Being a college student while getting your head around managing money is tough enough. But what if you’re a college student without a roof over your head?
How are you able to get your head around money matters? The somber truth is that homelessness in college is prevalent – and on the rise. According to the FAFSA, there are approximately 58,000 homeless college students in the U.S. A recent survey by the HOPE Lab at the University of Wisconsin-Madison indicates that just about half of community college students suffer from food or housing insecurity.
We talked with Toni Airaksinen, a student at Barnard College and an advocate for homeless college students. She shared some insights on the challenges faced by college students with food and housing insecurity.
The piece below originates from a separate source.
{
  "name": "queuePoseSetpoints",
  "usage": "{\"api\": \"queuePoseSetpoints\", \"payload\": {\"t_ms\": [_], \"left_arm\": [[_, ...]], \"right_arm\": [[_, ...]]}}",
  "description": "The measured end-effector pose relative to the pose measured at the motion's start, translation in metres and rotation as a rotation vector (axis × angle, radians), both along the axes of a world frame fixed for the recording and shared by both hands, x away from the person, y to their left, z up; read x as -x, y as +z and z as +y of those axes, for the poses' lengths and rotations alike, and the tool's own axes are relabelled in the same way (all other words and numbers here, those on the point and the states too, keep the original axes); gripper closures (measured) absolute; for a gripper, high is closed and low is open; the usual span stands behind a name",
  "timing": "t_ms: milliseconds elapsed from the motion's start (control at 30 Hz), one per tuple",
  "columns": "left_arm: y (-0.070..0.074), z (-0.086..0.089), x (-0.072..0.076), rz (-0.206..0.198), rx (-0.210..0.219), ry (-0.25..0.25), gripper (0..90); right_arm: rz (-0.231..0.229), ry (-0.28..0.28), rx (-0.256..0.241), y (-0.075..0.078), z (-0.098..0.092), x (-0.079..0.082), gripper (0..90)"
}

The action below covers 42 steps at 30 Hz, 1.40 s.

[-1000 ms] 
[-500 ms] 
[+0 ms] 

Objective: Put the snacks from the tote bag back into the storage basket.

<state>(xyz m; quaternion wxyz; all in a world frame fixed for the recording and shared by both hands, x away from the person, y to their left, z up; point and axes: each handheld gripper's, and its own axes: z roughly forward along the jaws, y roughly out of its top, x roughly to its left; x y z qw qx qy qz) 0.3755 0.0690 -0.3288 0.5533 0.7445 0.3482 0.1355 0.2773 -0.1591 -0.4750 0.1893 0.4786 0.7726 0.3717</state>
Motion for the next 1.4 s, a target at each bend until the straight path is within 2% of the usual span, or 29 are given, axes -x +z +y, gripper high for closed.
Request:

Homeless College Students and Financial Insecurity
1. Many Homeless Students Lack Basic Financial Literacy.
“Homeless college students often come from foster care youth, lower income youth, and youth with parents who have been involved in the prison system,” Ariaksinen explains. Because they got bounced around a lot growing up, they’re far less likely to have guardians who teach them financial basics, such as how interest rates and credit work or how to check their credit scores.
2. They May Be More Likely to Use Payday Loans.
“Because homeless college students often lack reliable transportation, it is more difficult to access a preferred bank,” Ariaksinen points out.
As a result, they are more likely to fall prey to loan sharks and payday loans.
3. They’re More Likely to Suffer from Failing Grades.
Not having enough food to eat or a place to sleep at night makes it difficult to stay on top of coursework. A recent report released by Students Against Hunger points out that of students who suffer from food insecurity, 64 percent reported also dealing with housing insecurity. On top of that, 55 percent reported that because of these problems, they didn’t buy a required textbook. In addition, 53 percent missed a class due to hunger, and 25 percent reported dropping a class because of it.
Poverty has a major impact on their education. These failing grades mean that the students need to retake classes, take longer to graduate, and have less chance of getting into a graduate or professional program.
So are there any possible solutions to help homeless youth in college with their financial literacy? Well…
How to Aid Homeless College Students
1. Spread Financial Literacy Programs at Youth Centers.
If more homeless youth centers implemented financial literacy programs and allocated more resources, incoming college students could be better prepared to deal with the stresses and challenges of college life.
2. Connect Financial Aid Offices With Resources for Homeless College Students.
Ariaksinen suggests that financial aid offices on campuses should have someone on staff who can advise homeless students on the resources that may be available to them. This could include local food pantries, shelters, and food stamp benefits.
So How Can You Help?
You can get in touch with a food pantry on a nearby campus to donate some goods or money. You can even volunteer your time.
Start looking for volunteer opportunities through the College and University Food Bank Alliance (CUFBA), which boasts 400 members, or through colleges and universities that have food banks on their campuses.
If you’re feeling particularly gung-ho and have the background for it, opt to teach a basic financial literacy workshop on a college campus or at a youth shelter. These workshops are invaluable to college students. You can also get in touch with a group like the National Center for Homeless Education to possibly link efforts.
Homelessness among college students certainly isn’t going anywhere soon. But there are ways we can help improve students’ financial literacy as they deal with their daily struggles.